ぼろきれマイアと滅妖の聖騎士

第三話 わたしを呼ぶときは


 右手の山稜から太陽が顔を出した。
 約束の時刻だ。
 レヴィンは馬を進ませながら周囲のすべてに意識を集中する。

 と、遠くにひとつの影が見えた。
 草原のずっと奥、丘の上。
 橙色の光に埋められたそこに、なにかが動いている。

 馬を進ませながら目を細めていると、やがて形をはっきりと捉えられるようになった。人の形をした、なにか。
 丘の向こう側から上ってきて、頂に立った。影はひとつだった。

 「……実体化、か。ひとりということはないだろうな」

 レヴィンは冷笑するように独り言ちた。
 が、いつまで待っても、影はひとつのままだった。

 「……複数の妖魔がひとつの身体を形成している? 狙いはなんだ。力を集中するためか……まあ、どうでもよい」

 彼は生贄としてやってきた。抗うつもりはないのだ。
 馬が歩む。影が徐々に大きくなる。
 と、影が上に伸びた。
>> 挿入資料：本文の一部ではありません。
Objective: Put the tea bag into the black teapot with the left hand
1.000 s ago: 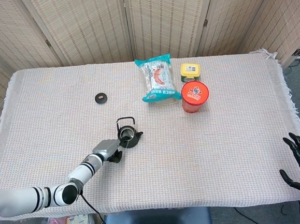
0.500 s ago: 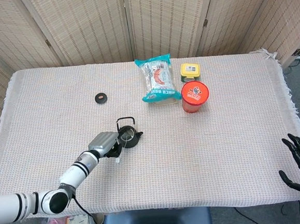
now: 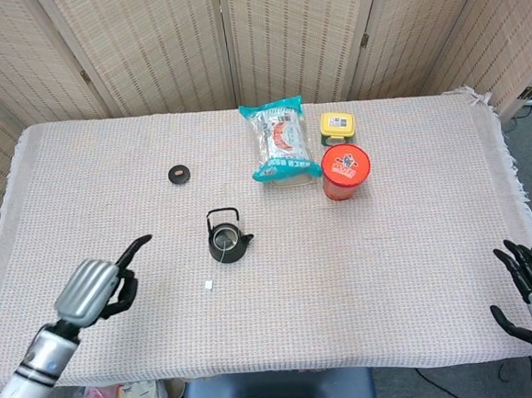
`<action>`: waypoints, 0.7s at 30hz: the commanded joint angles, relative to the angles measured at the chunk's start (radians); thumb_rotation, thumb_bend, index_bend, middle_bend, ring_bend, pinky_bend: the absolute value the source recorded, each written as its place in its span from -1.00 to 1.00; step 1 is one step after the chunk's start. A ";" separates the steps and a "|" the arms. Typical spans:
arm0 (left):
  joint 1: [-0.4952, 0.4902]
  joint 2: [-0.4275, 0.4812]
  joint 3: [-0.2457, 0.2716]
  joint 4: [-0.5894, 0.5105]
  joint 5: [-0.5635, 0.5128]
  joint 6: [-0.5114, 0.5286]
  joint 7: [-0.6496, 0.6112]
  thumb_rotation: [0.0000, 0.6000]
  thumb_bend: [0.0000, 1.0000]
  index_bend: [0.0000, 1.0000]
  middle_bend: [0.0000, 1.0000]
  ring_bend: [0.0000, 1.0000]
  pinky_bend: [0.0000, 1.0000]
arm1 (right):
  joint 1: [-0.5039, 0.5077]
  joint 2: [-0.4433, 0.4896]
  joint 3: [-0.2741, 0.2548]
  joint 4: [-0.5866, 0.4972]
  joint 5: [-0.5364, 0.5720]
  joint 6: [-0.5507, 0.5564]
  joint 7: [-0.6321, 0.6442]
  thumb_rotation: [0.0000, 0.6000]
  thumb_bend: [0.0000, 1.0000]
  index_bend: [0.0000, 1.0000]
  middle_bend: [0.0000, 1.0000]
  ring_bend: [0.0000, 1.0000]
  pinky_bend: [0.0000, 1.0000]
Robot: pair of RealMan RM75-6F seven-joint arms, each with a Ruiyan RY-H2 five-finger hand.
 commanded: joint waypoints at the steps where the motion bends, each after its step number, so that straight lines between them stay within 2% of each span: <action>1: 0.388 -0.081 0.131 0.282 0.232 0.373 0.035 1.00 -0.08 -1.00 -0.61 -0.47 0.28 | 0.008 -0.011 0.001 -0.014 0.002 -0.018 -0.039 1.00 -0.46 -1.00 -1.00 -1.00 -1.00; 4: 0.470 -0.197 0.080 0.380 0.175 0.444 0.169 1.00 -0.13 -1.00 -0.95 -0.84 -0.04 | 0.013 -0.020 0.003 -0.022 0.012 -0.034 -0.071 1.00 -0.46 -1.00 -1.00 -1.00 -1.00; 7: 0.508 -0.252 0.066 0.432 0.157 0.454 0.193 1.00 -0.22 -1.00 -1.00 -0.99 -0.19 | 0.022 -0.026 0.007 -0.033 0.029 -0.059 -0.097 1.00 -0.46 -1.00 -1.00 -1.00 -1.00; 13: 0.509 -0.251 0.033 0.481 0.081 0.361 0.091 1.00 -0.52 -1.00 -1.00 -1.00 -0.30 | 0.033 -0.034 0.008 -0.041 0.039 -0.084 -0.135 1.00 -0.46 -1.00 -1.00 -1.00 -1.00; 21: 0.521 -0.243 -0.002 0.479 0.076 0.351 0.075 1.00 -0.58 -1.00 -1.00 -1.00 -0.31 | 0.027 -0.040 0.006 -0.044 0.039 -0.074 -0.149 1.00 -0.46 -1.00 -1.00 -1.00 -1.00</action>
手を差し上げたように見える。
 レヴィンは瞬時、手綱を引き絞った。右手を浮かせ、腰の剣に軽く被せる。遠距離攻撃をされると考えたのだ。
 しかし、攻撃が降ってくることはなかった。

 影はまた小さくなり、なにやら動いている。
 と、その動きが止まり、さらに縦方向に小さくなった。今度はレヴィンは様子を見ている。影はしばらくそうしていたが、すぐに元の大きさに戻った。
 それは彼から見ると、まるでこちらに頭を下げているように見えた。